Risk Factors for ACL Re-tears in Athletes

Study examines impact of sex, age, and graft size
Female athletes, athletes younger than age 25, and athletes with a graft size less than 8 mm are at increased risk for an anterior cruciate ligament (ACL) re-tear after reconstruction, according to study data presented at the 2016 annual meeting of the American Orthopaedic Society for Sports Medicine.

"The minimum size required for a successful quadruple hamstring autograft ACL reconstruction remains controversial," the authors write.
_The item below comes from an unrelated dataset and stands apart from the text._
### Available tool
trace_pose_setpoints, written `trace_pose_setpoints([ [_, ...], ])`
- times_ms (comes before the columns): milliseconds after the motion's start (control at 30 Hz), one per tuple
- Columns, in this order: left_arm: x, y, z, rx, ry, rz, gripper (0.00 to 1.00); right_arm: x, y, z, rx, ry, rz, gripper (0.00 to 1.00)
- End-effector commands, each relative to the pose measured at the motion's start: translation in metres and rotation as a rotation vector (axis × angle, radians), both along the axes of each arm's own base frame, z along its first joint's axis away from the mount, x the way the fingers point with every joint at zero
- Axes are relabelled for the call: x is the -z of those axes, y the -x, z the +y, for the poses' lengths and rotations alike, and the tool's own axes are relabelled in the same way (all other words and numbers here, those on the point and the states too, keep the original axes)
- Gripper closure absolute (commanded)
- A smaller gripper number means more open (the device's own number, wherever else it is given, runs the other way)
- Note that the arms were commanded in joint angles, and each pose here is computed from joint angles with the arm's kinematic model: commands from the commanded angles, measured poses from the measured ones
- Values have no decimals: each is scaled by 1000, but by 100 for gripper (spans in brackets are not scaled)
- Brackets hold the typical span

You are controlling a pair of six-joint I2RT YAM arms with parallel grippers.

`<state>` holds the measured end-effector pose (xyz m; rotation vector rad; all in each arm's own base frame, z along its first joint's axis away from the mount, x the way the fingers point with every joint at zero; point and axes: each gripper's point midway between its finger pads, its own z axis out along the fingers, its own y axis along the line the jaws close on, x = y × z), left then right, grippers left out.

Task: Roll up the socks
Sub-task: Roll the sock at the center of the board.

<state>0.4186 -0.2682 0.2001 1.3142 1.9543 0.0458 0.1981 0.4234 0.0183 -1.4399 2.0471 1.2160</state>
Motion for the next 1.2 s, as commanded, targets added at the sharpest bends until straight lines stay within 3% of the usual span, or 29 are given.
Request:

In addition, "the risks of ACL re-tear in younger patients who tend to participate in a higher level of sports activity, and female athletes who have numerous predisposing factors, are poorly defined."

The purpose of the study was to identify risk factors for graft re-tears within 2 years of ACL reconstruction (ACLR). The researchers hypothesized that female sex, a smaller size graft, and younger patients would increase the odds of sustaining a subsequent ACL tear.

Cohort study
The study involved 503 athletes (235 females; 268 males; mean age = 27 years) who had undergone primary autograft hamstring ACLR between September 2009 and December 2012. All patients had a minimum of 2 years of follow-up. All surgeries were performed by a single surgeon using the same surgical technique and rehabilitation protocol. Exclusion criteria were the following:

  • infection
  • revision
  • double-bundle technique
  • multiligament injuries
  • rehabilitation noncompliance
  • use of bone-to-bone autograft/allograft/hybrid graft

Patients who were pain-free, had equal quadriceps/hamstring strength, and had successfully completed the rehabilitation program were allowed to return to sport 6 to 12 months after surgery.

The rate of re-tears among the 503 athletes was 5.6 percent (28 patients; 17 females). The mean graft size was 7.9 mm. Statistical analysis using univariate and multivariate logistic regression analysis revealed a significant association between ACL re-tear and graft size less than 8 mm (P = 0.008) and age younger than 25 years (P = 0.001). Female sex was also predictive of re-tear (P = 0.13).

"Our research found that female patients younger than age 25 with a graft size of less than 8 mm have an increased chance of re-tearing their ACL following reconstruction. Predisposing factors—including estrogen levels, anatomic differences, poor neuromuscular control, and decreased knee strength—may also contribute to the increased re-tear rate. ACL re-tear is multifactorial and physicians should also consider other potential causes such as the specific sport played, the athlete's level of competition and position on the team, the extent of contact in the sports activity, and the patient's tendency for risk-taking behavior, which are harder to quantify and control in a study. More research is needed to further determine the exact causes," said the study's lead author Duong Nguyen, MD, FRCSC, MSc(c), DipSportsMed (ABOS/CASEM) of Toronto, Canada, who is affiliated with McMaster University.

"Given the results of our study, we believe orthopaedic surgeons should counsel their younger, female ALCR patients accordingly. They should consider modifying their surgical techniques to utilize larger size grafts and/or rehabilitation strategies to lessen the chance of a re-tear," concluded Dr. Nguyen.
Dr. Nguyen's disclosure information can be accessed at

Bottom Line

  • The risk of an ACL re-tear following reconstruction in young athletes, particularly females, is poorly defined.
  • This study sought to identify risk factors for re-tears in athletes who had undergone autograft hamstring ACLR.
  • The study revealed that female sex, age younger than 25 years, and graft size less than 8 mm were predictive of ACL re-tear.